• _Your goal_: Only a number is wanted: how many lines in the listing contain the word "names"?

Recorded data START

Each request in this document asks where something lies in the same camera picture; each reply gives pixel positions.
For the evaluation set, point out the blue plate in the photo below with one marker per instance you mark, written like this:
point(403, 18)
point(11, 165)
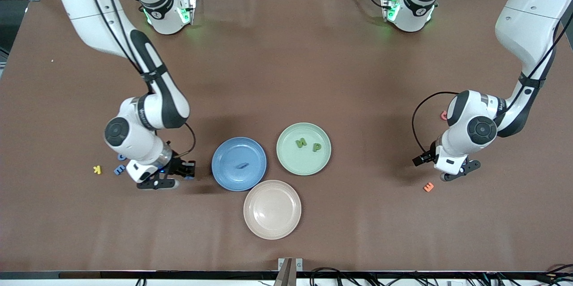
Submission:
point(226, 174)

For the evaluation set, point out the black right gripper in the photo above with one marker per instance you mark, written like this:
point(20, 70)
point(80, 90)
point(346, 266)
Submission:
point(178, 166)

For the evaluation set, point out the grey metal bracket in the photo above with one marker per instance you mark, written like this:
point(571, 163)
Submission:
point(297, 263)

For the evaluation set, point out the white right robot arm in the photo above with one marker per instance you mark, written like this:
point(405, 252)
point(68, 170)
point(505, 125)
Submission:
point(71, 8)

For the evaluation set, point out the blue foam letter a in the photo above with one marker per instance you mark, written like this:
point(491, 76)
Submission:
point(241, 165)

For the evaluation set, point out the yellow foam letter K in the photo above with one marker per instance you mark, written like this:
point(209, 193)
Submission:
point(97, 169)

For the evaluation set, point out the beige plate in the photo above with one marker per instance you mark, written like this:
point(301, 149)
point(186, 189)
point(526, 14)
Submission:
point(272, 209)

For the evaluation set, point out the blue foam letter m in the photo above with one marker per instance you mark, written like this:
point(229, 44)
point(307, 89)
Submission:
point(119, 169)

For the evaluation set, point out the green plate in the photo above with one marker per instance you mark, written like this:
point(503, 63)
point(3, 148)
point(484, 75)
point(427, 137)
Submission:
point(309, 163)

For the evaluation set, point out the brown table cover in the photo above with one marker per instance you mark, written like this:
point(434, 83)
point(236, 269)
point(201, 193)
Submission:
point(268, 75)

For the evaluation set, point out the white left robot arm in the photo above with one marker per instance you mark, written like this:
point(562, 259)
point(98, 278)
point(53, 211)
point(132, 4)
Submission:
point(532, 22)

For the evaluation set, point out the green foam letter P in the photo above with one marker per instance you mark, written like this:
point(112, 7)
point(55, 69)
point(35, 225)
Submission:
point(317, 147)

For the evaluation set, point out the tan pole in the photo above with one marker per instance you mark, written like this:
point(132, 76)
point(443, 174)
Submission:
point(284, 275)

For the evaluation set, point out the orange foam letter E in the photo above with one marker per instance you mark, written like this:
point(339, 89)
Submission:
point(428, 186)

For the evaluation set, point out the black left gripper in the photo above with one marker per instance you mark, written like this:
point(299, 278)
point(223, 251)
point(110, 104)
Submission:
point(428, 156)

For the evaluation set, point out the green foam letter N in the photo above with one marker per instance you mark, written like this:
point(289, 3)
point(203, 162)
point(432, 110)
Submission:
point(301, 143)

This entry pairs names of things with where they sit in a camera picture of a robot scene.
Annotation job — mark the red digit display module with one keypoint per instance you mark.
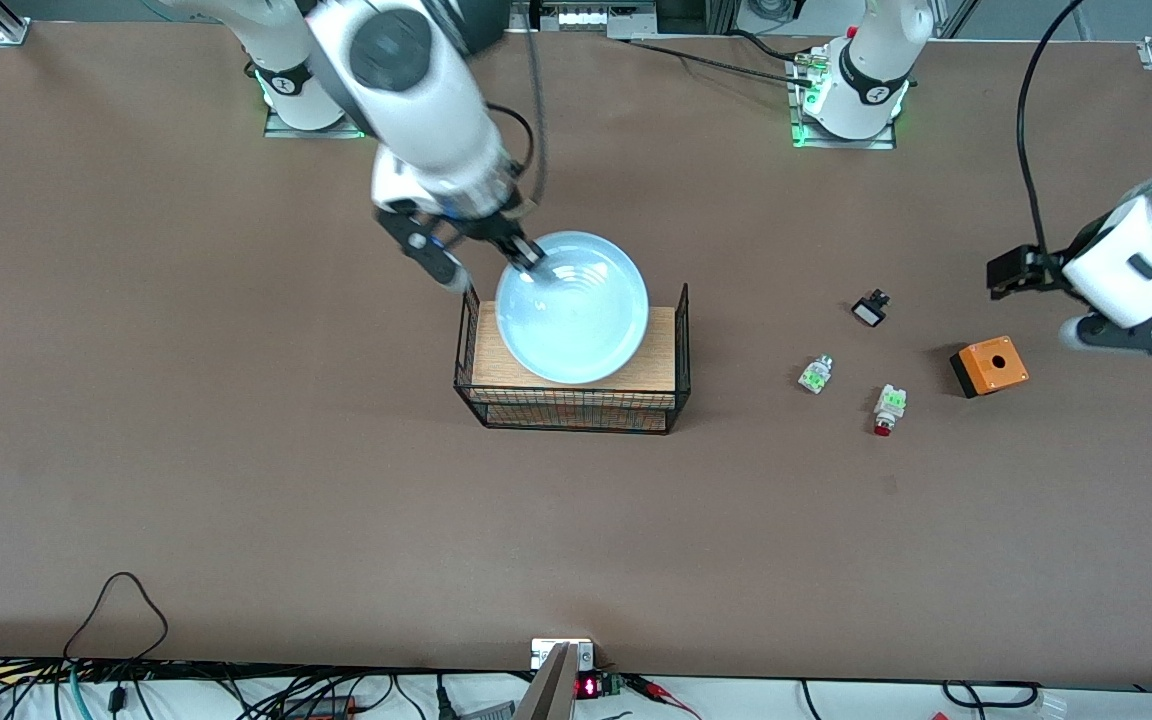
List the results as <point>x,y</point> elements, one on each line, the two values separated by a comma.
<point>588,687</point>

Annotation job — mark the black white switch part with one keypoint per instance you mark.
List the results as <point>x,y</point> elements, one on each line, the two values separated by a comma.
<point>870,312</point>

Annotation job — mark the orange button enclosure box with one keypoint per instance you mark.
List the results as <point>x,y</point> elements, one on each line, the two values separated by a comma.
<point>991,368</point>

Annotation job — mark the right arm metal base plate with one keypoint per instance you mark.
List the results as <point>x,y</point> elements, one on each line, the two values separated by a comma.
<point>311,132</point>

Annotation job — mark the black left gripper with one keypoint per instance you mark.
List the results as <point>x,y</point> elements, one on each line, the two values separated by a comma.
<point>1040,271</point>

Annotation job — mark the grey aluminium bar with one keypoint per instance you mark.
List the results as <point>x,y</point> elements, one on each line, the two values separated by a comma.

Recorded data END
Recorded data START

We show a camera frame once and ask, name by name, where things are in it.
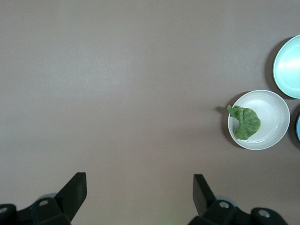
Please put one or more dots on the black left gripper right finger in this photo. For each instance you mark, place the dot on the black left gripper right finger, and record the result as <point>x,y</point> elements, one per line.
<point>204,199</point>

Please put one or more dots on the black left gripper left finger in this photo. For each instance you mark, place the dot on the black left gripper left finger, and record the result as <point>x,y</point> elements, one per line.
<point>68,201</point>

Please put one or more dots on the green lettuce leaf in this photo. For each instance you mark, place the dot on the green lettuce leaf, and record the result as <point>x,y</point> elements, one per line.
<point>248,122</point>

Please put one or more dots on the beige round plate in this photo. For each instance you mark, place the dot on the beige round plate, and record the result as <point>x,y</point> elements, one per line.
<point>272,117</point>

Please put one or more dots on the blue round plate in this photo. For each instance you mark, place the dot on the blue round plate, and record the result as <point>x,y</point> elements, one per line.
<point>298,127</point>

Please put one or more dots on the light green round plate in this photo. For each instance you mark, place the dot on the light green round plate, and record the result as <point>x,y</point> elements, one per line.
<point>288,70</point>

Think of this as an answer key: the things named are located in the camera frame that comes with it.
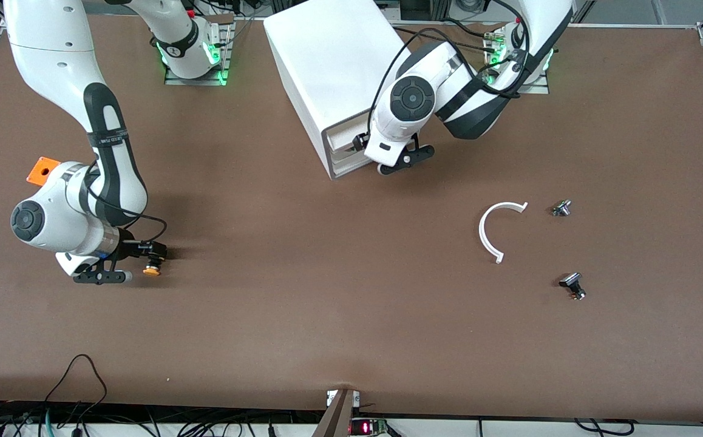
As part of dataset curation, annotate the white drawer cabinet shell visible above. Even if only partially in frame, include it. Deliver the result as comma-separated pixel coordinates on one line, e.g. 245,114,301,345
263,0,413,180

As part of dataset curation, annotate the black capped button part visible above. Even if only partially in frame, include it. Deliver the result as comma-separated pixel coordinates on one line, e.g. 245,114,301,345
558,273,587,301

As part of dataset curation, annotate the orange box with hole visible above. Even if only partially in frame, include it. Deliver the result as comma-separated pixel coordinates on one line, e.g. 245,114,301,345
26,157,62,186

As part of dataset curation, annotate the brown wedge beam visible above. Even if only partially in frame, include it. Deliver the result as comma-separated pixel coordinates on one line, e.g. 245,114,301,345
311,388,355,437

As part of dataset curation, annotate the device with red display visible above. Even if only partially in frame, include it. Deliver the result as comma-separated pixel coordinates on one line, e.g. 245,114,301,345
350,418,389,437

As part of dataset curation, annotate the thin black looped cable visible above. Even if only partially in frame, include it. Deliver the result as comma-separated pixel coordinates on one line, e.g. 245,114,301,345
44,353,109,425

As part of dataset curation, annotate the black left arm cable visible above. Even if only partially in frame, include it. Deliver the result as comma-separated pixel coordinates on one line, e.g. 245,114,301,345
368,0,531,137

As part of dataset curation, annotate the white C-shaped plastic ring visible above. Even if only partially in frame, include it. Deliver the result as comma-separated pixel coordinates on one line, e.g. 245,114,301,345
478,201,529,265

Recorded data END
Recorded data START

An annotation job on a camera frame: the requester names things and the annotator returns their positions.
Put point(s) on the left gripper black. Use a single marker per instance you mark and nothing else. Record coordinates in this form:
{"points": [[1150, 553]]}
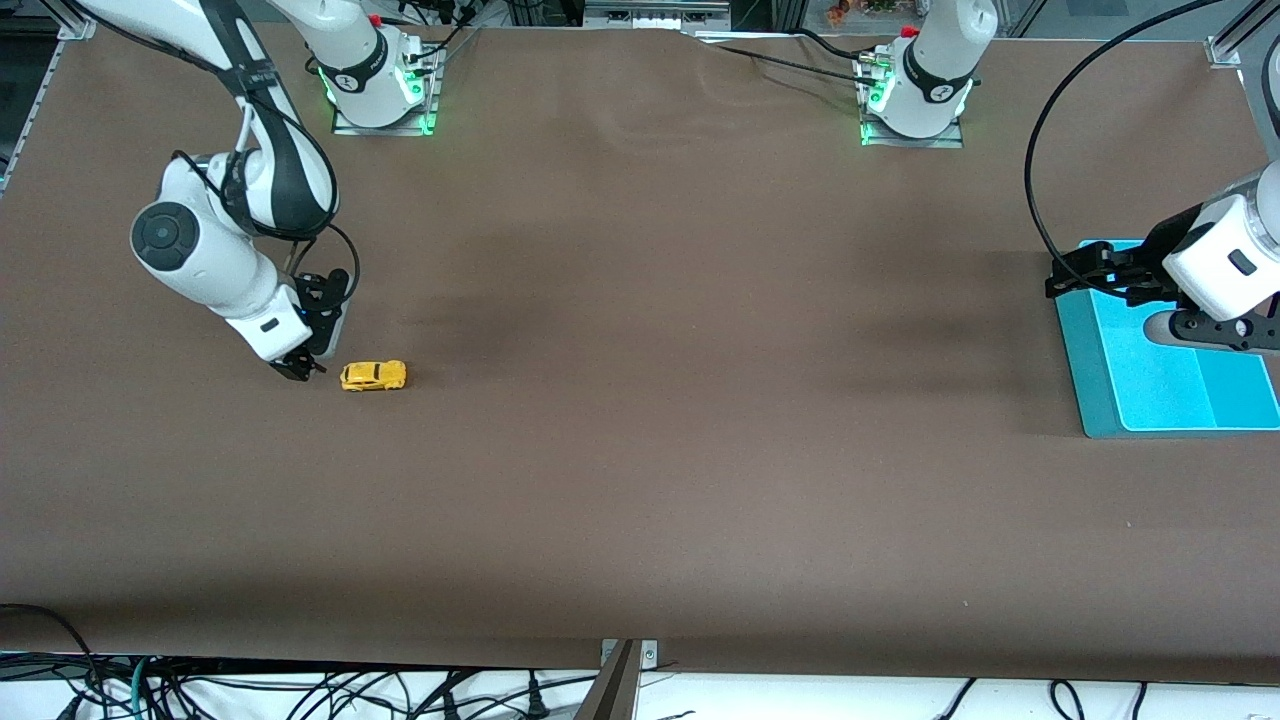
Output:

Recorded data END

• _Result for this exercise_: 2